Вот такие примерно воспоминания приходили мне о наших мужиках. И хотя приходили еще иные, например, о мужике, который от своей дури как-то тяпнул лошадь по шее топором, все равно я считал наших мужиков против городских несравненно душевнее, человечнее. И никак у меня не вязалось, что и они могли впасть в революционный разгул.
Вот так вечером мы с Бурковым пришли со службы, и нам во всей красе разбитого лица Сережи и возбуждения Анны Ивановны предстали наши поборники вокзальных порядков.
— Вот ведь как врать научились! — прежде них встретил нас в справедливом гневе Иван Филиппович. — Стыд совсем потеряли!
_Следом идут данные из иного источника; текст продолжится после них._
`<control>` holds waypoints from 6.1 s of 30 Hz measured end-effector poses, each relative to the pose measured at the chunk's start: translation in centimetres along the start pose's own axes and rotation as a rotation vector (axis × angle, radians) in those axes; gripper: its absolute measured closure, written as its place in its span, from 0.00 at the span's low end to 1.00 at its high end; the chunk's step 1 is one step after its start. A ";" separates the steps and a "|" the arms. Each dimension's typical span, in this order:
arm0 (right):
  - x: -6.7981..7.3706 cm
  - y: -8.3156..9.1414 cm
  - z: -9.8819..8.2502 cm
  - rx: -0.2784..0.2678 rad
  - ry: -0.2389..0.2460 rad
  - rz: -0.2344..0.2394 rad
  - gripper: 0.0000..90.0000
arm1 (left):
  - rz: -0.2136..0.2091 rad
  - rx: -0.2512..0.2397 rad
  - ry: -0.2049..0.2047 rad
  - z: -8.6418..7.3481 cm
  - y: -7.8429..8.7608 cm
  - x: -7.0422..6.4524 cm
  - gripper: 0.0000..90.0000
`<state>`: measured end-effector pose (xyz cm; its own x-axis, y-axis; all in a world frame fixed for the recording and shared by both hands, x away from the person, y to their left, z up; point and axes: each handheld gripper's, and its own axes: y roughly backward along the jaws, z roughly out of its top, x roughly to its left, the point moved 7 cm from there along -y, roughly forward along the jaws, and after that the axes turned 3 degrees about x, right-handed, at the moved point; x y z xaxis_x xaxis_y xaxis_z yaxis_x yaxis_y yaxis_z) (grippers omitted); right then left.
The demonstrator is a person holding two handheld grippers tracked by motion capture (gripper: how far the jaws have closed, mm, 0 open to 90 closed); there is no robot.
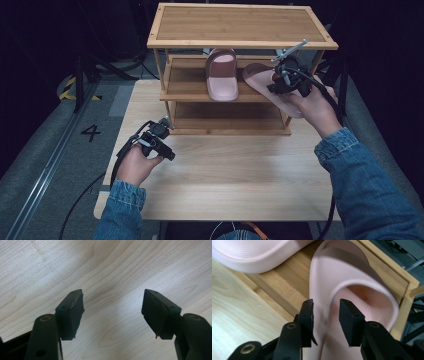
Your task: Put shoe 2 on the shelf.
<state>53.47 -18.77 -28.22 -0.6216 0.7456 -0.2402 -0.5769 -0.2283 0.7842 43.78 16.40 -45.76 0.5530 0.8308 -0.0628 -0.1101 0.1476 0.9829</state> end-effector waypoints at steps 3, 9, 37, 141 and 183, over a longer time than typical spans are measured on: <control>-0.1 1.2 -0.7 -0.013 -0.016 0.020 0.72 | -0.004 -0.004 0.005 0.2 -0.1 0.0 0.38; -0.5 3.8 -3.4 -0.026 -0.055 0.072 0.73 | -0.005 -0.002 -0.007 0.8 -0.2 -0.3 0.38; -1.0 4.2 -11.9 0.042 -0.144 0.115 0.89 | -0.007 0.015 -0.017 0.9 -0.5 -0.4 0.37; -2.3 1.4 -11.2 0.046 -0.165 0.172 0.66 | -0.006 -0.010 0.062 -1.9 0.4 1.2 0.37; -0.3 -7.0 -23.5 0.047 -0.213 0.214 0.45 | -0.046 -0.039 0.027 -1.9 0.0 1.3 0.37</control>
<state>45.21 -32.09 -47.07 -0.5983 0.7993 0.0553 -0.4166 -0.3693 0.8307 42.94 18.50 -46.21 0.5359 0.8367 -0.1131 -0.1176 0.2066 0.9713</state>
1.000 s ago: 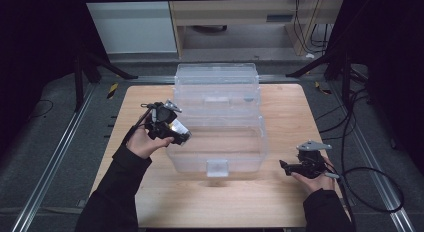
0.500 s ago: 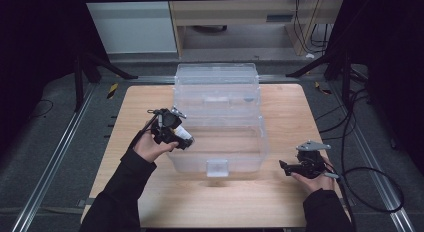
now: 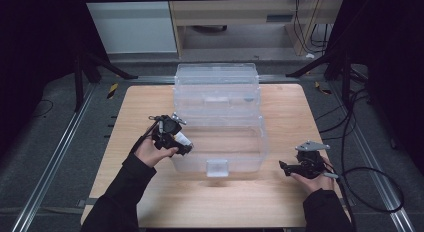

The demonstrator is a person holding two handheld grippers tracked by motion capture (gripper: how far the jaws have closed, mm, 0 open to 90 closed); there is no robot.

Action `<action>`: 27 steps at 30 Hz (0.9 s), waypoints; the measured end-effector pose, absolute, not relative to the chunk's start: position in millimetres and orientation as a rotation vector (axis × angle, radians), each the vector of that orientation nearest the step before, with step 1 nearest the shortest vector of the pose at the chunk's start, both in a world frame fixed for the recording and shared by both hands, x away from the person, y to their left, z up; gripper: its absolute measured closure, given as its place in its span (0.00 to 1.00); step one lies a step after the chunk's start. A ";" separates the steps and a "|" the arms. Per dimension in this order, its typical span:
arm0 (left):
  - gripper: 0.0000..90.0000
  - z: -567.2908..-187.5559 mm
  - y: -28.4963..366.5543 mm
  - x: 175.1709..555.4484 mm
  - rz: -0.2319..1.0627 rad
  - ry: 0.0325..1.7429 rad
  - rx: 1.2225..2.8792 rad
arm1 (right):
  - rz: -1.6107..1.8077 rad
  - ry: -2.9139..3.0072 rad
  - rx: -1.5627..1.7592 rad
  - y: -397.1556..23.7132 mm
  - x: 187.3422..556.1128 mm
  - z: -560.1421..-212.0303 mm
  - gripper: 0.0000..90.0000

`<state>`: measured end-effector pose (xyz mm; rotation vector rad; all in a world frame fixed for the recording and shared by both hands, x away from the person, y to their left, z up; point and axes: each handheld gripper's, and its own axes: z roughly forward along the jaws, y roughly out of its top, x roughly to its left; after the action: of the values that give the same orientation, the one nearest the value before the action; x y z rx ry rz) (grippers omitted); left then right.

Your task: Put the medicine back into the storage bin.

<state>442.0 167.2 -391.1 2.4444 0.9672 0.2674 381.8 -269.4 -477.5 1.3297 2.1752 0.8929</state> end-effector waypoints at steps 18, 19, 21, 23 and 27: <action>0.30 -409.5 166.7 443.6 0.226 0.975 2.477 | 0.889 2.181 1.318 -269.1 382.0 -478.1 0.17; 0.30 -410.2 166.8 443.9 0.223 0.979 2.476 | 0.887 2.180 1.316 -269.1 382.0 -478.2 0.17; 0.30 -411.0 166.2 444.2 0.225 0.977 2.482 | 0.885 2.183 1.315 -269.0 382.0 -478.3 0.17; 0.30 -411.2 165.7 444.0 0.232 0.976 2.487 | 0.885 2.184 1.316 -268.9 382.0 -478.3 0.17; 0.30 -411.3 165.6 443.9 0.234 0.975 2.487 | 0.885 2.183 1.314 -269.2 382.1 -478.2 0.17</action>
<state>443.9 165.6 -411.3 2.4869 0.9748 0.2343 382.1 -269.2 -478.2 1.3137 2.1834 0.8854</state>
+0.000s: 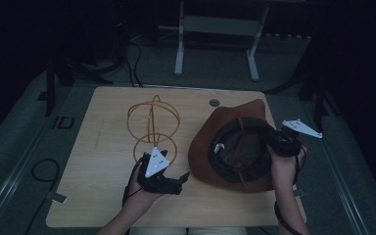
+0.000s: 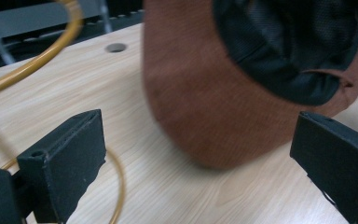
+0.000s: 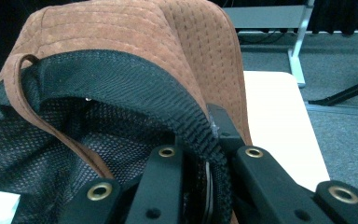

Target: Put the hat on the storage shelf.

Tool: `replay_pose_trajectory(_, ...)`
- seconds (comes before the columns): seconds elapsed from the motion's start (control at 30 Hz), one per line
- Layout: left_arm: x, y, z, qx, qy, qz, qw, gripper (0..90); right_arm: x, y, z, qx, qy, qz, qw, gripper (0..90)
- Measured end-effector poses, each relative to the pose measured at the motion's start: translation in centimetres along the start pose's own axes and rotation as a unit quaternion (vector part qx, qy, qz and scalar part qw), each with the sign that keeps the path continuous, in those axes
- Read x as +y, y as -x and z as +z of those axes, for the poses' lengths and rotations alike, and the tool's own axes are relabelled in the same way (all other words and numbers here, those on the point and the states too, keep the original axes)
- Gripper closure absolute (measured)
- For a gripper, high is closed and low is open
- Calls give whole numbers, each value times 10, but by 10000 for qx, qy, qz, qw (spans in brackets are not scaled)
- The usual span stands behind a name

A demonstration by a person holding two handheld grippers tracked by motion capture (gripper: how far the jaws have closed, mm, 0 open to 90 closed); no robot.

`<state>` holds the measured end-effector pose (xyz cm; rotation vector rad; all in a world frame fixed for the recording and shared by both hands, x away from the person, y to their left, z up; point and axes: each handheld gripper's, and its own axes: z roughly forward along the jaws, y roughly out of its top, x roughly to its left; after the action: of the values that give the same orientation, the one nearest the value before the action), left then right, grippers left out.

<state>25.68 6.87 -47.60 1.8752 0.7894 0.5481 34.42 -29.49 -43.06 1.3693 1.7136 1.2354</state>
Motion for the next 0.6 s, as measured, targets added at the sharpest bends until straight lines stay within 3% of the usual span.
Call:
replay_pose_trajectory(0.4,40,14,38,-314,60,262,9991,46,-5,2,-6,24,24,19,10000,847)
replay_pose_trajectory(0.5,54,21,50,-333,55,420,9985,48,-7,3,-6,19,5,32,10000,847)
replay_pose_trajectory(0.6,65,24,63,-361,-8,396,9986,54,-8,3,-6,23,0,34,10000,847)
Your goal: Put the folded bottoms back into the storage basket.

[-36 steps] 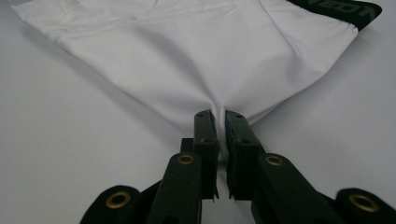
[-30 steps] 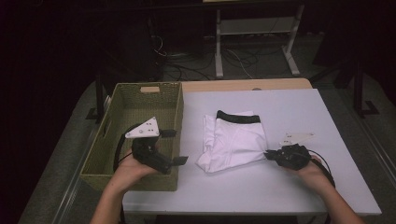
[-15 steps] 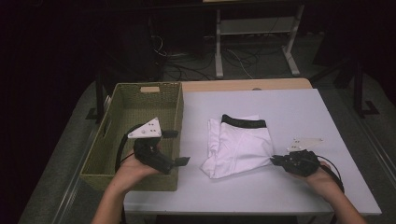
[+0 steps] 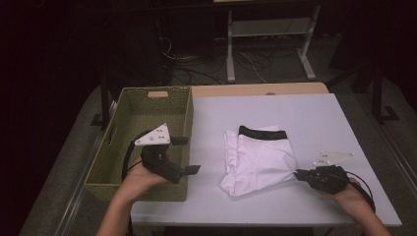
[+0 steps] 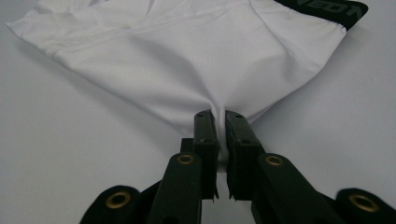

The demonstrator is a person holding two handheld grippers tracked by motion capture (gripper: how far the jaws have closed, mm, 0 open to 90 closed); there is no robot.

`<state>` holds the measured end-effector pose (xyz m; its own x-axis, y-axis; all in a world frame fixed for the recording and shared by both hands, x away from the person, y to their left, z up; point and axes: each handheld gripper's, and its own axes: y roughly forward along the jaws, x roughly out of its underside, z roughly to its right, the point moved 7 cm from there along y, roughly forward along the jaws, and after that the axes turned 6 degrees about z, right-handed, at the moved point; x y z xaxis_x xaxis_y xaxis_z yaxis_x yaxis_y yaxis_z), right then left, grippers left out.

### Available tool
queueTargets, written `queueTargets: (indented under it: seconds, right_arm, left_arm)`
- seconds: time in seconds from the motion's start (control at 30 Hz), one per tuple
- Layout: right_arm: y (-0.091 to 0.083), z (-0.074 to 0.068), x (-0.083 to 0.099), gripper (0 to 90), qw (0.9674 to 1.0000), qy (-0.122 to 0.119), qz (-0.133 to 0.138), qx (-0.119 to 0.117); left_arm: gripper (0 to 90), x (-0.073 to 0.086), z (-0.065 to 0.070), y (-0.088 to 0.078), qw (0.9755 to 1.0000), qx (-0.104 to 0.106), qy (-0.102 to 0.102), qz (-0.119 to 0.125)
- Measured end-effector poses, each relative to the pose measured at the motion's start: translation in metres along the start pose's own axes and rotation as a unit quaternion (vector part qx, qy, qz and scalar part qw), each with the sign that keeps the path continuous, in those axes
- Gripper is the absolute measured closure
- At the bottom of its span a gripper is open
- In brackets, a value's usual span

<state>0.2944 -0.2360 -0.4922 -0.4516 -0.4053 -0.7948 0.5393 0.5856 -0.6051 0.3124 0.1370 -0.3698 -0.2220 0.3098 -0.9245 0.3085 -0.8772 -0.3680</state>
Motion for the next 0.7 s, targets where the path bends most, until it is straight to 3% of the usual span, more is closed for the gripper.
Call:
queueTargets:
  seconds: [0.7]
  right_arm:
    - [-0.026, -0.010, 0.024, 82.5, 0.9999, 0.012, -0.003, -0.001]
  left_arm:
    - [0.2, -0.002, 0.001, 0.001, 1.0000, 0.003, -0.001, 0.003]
Сказались на предмет работы пойти. Записочку тебе, Борис Алексеевич, подсунули, а сами — дырка свисть, на вокзал! Ехать в Нязепетровск они удумали!
Разумеется, Сережа остался у нас. Они с Анной Ивановной, стараясь со смехом, рассказали все подробности их мероприятия. А я едва не более Ивана Филипповича возмутился. Меня стал колотить запоздалый и уже бесполезный, то есть уже ненужный страх от представления совсем другого конца их мероприятия. Сережа сверкал узкими щелками заплывших глаз, едва двигал челюстью, едва шевелил губами, морщился, но одновременно в восторге рассказывал.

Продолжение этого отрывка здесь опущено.